*** Block opens ***

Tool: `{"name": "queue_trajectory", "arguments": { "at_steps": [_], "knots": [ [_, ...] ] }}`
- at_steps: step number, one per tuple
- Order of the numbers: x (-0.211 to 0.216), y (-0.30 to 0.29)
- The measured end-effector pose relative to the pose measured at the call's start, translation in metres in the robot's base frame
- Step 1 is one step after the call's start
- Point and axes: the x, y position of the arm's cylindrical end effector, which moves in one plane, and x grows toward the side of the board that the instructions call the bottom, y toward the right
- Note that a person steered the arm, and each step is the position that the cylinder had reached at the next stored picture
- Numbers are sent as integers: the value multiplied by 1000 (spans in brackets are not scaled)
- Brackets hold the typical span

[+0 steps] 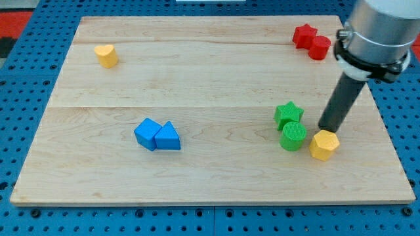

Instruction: Move green circle near to the left side of the board

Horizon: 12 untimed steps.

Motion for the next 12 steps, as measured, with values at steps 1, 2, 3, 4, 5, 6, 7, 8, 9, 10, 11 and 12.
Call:
{"name": "queue_trajectory", "arguments": {
  "at_steps": [1,2,3,4,5,6,7,8,9,10,11,12],
  "knots": [
    [7,-5],
    [20,-5],
    [23,-23],
    [23,-58],
    [20,-90],
    [18,-136],
    [-1,-167],
    [-31,-191],
    [-34,-235],
    [-32,-219],
    [-16,-210],
    [7,-225]
  ]
}}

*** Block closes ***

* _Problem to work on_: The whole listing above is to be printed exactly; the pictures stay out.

* _Task response_:
Tool: `{"name": "queue_trajectory", "arguments": { "at_steps": [_], "knots": [ [_, ...] ] }}`
- at_steps: step number, one per tuple
- Order of the numbers: x (-0.211 to 0.216), y (-0.30 to 0.29)
- The measured end-effector pose relative to the pose measured at the call's start, translation in metres in the robot's base frame
- Step 1 is one step after the call's start
- Point and axes: the x, y position of the arm's cylindrical end effector, which moves in one plane, and x grows toward the side of the board that the instructions call the bottom, y toward the right
- Note that a person steered the arm, and each step is the position that the cylinder had reached at the next stored picture
- Numbers are sent as integers: the value multiplied by 1000 (spans in brackets are not scaled)
- Brackets hold the typical span

[+0 steps] 

Instruction: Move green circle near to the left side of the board

Horizon: 12 untimed steps.

Motion for the next 12 steps, as measured, with values at steps 1, 2, 3, 4, 5, 6, 7, 8, 9, 10, 11 and 12.
Call:
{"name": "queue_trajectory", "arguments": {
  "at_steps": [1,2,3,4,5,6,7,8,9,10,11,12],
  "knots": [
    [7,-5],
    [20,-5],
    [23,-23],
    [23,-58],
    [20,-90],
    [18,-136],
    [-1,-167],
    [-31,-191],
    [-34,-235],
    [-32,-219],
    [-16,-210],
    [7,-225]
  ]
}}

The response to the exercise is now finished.